La lutte contre l’épidémie d’Ebola en Afrique, qui a pour épicentre la République démocratique du Congo (RDC), continue de mobiliser d’importants moyens financiers internationaux. Confrontés à une souche Bundibugyo sans vaccin ni traitement identifiée en mai 2026, les pays touchés, dont l’Ouganda et le Soudan du Sud, font face à une crise sanitaire complexe, aggravée par l’insécurité dans l’est de la RDC, où l’OMS avait réclamé un arrêt des combats pour faciliter les interventions.
Dans ce contexte, les États-Unis viennent de dresser un bilan de leurs contributions. Selon une dépêche d’AgenceAfrique, le département d’État américain a annoncé ce mercredi 5 août une aide humanitaire multisectorielle de 1,8 milliard de dollars, dont 350 millions spécifiquement alloués à la RDC, au Soudan du Sud et à l’Ouganda, dans le cadre de leur soutien au Bureau de la coordination des affaires humanitaires de l’ONU (OCHA). Cette enveloppe a été dévoilée le 14 mai 2026.
Pour les interventions d’urgence, Washington a affecté 512 millions de dollars. Concrètement, 292 tonnes de fournitures humanitaires ont été acheminées vers les zones touchées. Les États-Unis font également état de 8,6 millions d’examens de dépistage réalisés, plus d’un million de personnes sensibilisées aux risques de contamination, 184 000 équipements livrés et 12 centres spécialisés de traitement de l’Ebola mis en place dans les régions affectées.

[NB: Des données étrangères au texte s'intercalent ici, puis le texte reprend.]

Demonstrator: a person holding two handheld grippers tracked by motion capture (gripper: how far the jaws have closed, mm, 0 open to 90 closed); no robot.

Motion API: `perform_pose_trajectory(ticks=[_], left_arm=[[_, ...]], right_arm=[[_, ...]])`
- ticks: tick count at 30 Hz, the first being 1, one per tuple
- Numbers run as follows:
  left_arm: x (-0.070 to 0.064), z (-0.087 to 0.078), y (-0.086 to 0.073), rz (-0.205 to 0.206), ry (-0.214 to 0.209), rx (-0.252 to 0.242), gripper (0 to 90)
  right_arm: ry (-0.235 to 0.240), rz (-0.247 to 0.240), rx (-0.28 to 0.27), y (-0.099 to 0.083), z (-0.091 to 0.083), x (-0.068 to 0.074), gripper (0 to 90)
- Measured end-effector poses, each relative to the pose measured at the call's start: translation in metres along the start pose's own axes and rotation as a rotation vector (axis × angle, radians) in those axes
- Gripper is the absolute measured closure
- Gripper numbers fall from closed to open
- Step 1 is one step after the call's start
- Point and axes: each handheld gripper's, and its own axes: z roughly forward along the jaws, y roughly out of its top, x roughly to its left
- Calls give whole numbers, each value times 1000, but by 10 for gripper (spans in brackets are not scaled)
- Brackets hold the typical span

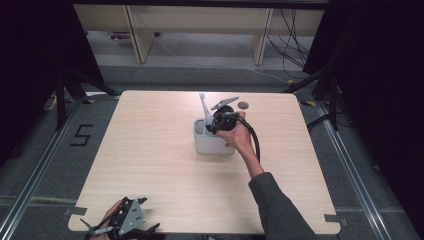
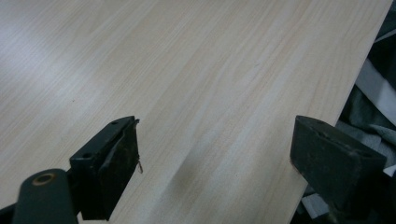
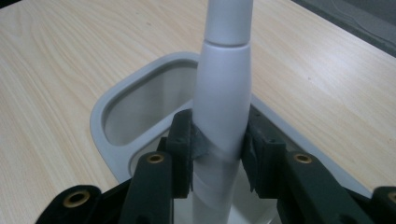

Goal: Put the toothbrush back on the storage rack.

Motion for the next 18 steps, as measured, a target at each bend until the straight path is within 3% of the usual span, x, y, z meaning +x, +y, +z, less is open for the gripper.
perform_pose_trajectory(ticks=[13, 15, 18], left_arm=[[0, 0, 0, 5, 1, 6, 150], [0, 0, 0, 6, 1, 6, 150], [0, 0, 0, 6, 0, 9, 150]], right_arm=[[18, 6, 47, -2, 2, 0, 663], [13, 40, 44, -2, 3, 2, 657], [5, 47, 42, -1, -1, 0, 643]])
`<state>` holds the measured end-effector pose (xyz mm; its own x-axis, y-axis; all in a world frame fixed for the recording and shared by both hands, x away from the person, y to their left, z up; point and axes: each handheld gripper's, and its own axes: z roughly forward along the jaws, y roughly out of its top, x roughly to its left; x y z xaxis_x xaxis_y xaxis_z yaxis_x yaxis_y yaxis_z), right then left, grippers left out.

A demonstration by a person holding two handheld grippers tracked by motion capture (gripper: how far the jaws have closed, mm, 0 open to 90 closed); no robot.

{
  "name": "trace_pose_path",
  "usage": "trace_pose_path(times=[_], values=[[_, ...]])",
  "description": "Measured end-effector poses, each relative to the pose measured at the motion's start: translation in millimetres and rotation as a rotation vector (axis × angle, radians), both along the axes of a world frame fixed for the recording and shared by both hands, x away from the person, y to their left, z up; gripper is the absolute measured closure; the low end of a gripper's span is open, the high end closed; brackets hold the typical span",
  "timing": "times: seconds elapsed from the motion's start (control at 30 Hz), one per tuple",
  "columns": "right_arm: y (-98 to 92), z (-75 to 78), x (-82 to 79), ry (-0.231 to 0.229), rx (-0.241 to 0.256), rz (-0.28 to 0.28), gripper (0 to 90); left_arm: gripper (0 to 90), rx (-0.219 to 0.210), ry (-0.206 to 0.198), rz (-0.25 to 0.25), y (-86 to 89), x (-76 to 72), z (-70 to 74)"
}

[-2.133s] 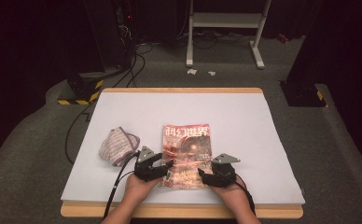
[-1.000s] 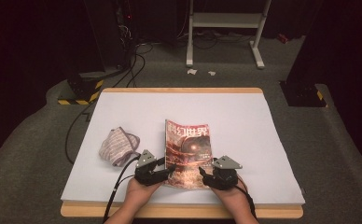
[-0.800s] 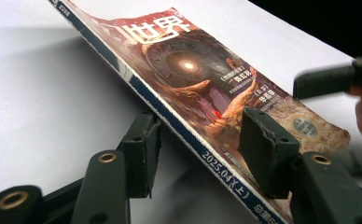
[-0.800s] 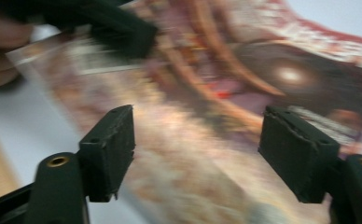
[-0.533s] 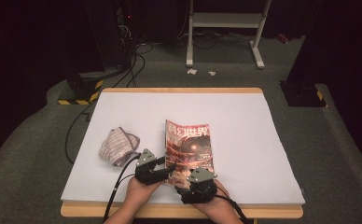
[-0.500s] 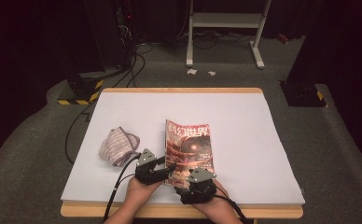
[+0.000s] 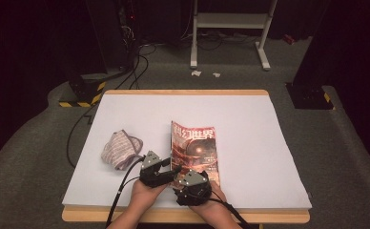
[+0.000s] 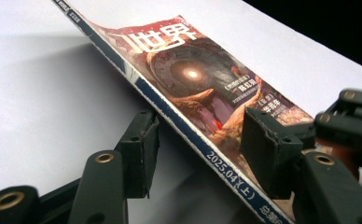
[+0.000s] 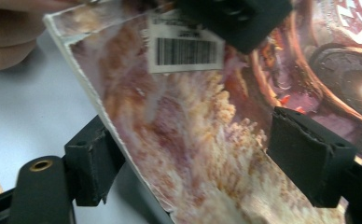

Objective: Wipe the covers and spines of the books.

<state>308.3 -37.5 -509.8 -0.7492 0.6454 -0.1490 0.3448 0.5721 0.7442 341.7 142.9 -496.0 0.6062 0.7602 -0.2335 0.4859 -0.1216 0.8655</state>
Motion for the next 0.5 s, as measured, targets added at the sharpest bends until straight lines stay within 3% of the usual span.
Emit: trace_pose_path(times=[0.13, 0.33, 0.4, 0.5], values=[[0.2, -0.7, -0.6, -0.036, -0.017, -0.018, 26.1, 46.1, -0.002, -0.011, 0.001, 0.4, 0.4, 3.0], [-3.0, -0.2, -3.9, -0.074, -0.004, -0.023, 44.1, 44.0, -0.015, 0.002, 0.009, 3.4, 3.3, 3.1], [-3.4, -0.2, -5.2, -0.091, -0.003, -0.027, 53.4, 46.0, -0.023, -0.045, 0.009, 5.6, 0.7, 6.8], [-6.1, 1.0, -4.8, -0.110, 0.000, -0.035, 58.0, 43.8, -0.033, -0.067, 0.020, 11.4, 0.4, 12.8]])
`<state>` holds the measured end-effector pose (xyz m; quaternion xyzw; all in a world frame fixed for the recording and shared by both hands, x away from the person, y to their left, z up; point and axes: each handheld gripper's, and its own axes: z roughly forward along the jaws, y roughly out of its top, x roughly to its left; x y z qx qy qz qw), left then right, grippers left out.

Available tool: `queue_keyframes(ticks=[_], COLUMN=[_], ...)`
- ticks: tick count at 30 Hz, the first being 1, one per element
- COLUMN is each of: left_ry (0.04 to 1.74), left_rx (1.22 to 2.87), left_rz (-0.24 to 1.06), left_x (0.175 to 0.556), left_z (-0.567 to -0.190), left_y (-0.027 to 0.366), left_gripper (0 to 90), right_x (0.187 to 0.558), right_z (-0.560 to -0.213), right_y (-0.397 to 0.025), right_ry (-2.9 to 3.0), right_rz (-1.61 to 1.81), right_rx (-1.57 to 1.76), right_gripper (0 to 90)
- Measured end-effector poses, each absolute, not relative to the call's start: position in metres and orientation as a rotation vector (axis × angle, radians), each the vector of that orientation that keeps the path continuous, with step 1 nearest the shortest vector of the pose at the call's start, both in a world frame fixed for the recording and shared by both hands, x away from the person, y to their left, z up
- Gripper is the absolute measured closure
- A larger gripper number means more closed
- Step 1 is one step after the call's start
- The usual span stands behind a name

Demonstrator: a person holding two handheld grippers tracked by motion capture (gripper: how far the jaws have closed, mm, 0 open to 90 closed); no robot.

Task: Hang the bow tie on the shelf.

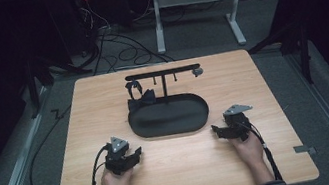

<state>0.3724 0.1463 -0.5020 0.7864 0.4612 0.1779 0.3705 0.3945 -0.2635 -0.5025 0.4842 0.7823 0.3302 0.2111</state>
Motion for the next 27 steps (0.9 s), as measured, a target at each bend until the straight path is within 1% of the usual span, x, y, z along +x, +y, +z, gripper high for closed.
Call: queue_keyframes(ticks=[12, 19, 22, 27], left_ry=[1.179, 1.165, 1.158, 1.147], left_rx=[2.021, 2.031, 2.036, 2.046], left_rz=[0.484, 0.509, 0.507, 0.498], left_x=[0.3738, 0.3732, 0.3732, 0.3733], left_z=[-0.5054, -0.5065, -0.5065, -0.5067], left_y=[0.143, 0.1407, 0.1404, 0.1399], left_gripper=[46.8, 45.1, 43.9, 39.1], right_x=[0.3944, 0.3944, 0.3944, 0.3944], right_z=[-0.5025, -0.5025, -0.5025, -0.5025], right_y=[-0.2634, -0.2634, -0.2634, -0.2634], right_ry=[2.174, 2.173, 2.173, 2.173], right_rz=[0.918, 0.918, 0.918, 0.918], right_rx=[1.347, 1.348, 1.347, 1.347], right_gripper=[32.9, 32.9, 32.9, 32.9])
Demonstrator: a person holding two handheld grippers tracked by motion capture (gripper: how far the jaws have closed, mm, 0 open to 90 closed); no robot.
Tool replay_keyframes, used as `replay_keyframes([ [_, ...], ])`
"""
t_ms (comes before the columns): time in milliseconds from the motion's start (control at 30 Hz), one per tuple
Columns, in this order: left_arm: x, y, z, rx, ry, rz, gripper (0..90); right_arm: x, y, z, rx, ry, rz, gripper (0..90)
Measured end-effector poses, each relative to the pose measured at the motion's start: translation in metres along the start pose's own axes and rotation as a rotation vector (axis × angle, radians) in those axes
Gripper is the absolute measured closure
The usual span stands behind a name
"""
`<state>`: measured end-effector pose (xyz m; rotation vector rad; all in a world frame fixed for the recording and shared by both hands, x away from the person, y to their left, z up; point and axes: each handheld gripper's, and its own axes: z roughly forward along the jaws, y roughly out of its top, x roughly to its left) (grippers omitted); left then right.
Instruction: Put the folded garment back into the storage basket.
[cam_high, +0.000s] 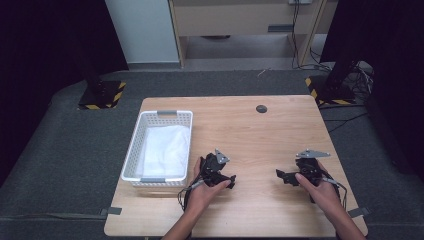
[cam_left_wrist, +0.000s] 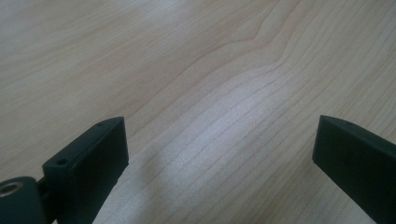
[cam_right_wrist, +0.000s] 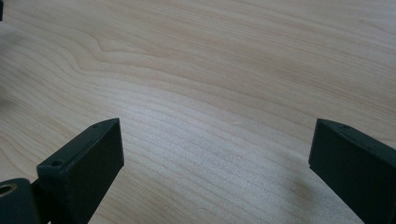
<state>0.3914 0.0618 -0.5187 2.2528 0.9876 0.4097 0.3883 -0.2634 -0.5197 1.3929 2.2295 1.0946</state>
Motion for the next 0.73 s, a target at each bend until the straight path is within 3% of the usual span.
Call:
replay_keyframes([
  [300, -0.002, -0.011, 0.008, 0.014, -0.014, -0.015, 3.0, 0.008, -0.01, 0.012, 0.069, -0.016, -0.052, 2.3],
  [500, -0.001, -0.017, 0.009, -0.029, -0.027, -0.011, 0.0, 0.013, -0.018, 0.015, 0.045, -0.047, -0.146, 0.5],
  [733, -0.001, -0.021, 0.009, -0.055, -0.026, -0.014, 0.0, 0.013, -0.022, 0.011, 0.044, -0.039, -0.152, 0.5],
])
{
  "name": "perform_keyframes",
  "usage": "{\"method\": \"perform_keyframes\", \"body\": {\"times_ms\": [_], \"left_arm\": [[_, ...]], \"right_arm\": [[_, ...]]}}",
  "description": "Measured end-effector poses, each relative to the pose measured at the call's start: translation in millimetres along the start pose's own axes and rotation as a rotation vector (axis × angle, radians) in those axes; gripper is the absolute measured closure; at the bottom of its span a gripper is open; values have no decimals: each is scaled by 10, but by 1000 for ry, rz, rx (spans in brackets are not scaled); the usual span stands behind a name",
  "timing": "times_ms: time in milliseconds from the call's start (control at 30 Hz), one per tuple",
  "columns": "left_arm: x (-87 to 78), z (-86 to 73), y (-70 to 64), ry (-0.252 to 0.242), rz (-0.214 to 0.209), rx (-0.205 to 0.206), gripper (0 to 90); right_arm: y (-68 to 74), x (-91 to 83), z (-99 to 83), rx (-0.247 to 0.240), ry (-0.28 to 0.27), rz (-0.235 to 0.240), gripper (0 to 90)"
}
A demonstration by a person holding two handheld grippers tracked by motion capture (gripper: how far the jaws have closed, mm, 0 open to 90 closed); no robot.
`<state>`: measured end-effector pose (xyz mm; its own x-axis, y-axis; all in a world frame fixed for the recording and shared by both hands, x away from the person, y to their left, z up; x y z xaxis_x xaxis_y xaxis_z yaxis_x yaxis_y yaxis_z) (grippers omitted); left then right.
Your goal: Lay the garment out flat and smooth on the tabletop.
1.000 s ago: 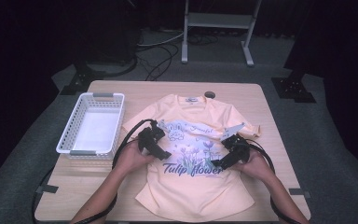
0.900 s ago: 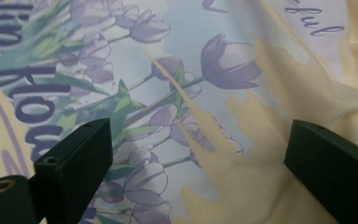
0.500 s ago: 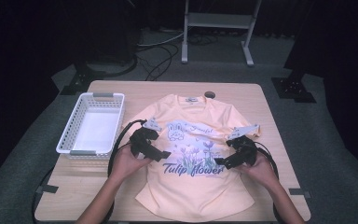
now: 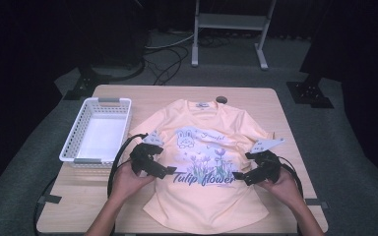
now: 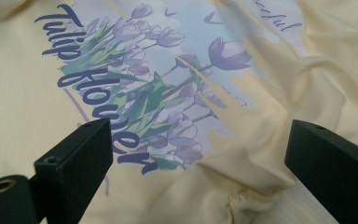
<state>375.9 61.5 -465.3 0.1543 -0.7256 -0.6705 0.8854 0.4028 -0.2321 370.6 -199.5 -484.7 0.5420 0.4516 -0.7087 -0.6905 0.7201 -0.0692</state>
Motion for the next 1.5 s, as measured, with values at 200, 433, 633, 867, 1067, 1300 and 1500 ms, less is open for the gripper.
{"method": "perform_keyframes", "body": {"times_ms": [200,433,633,867,1067,1300,1500], "left_arm": [[-35,-50,-57,-7,-3,-3,100],[-90,-111,-104,-14,1,-10,100],[-141,-150,-148,-23,7,-11,100],[-213,-224,-208,-35,12,-12,100],[-272,-281,-250,-43,17,-17,100],[-343,-336,-301,-58,24,-18,100],[-394,-398,-361,-65,26,-21,101]], "right_arm": [[2,-67,-72,13,-7,-4,73],[7,-140,-143,17,-11,-9,73],[10,-208,-204,24,-13,-10,73],[16,-279,-293,36,-17,-16,73],[24,-356,-353,43,-21,-25,73],[26,-445,-416,52,-29,-36,72],[35,-515,-477,59,-38,-42,73]]}}
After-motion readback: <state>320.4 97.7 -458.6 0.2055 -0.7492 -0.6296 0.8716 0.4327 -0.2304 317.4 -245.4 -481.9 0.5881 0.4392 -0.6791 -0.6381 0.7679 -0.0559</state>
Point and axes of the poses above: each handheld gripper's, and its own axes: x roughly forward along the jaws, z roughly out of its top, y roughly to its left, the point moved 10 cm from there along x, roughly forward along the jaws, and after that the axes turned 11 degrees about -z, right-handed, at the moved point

Les autorités américaines appellent les autres pays partenaires à accroître leur coordination et à mobiliser des fonds pour endiguer l’épidémie. Elles rappellent s’être jointes, le 16 juin, aux pays du G7 ainsi qu’à l’Égypte, l’Inde, le Kenya et la Corée du Sud pour une réponse coordonnée face aux risques sanitaires.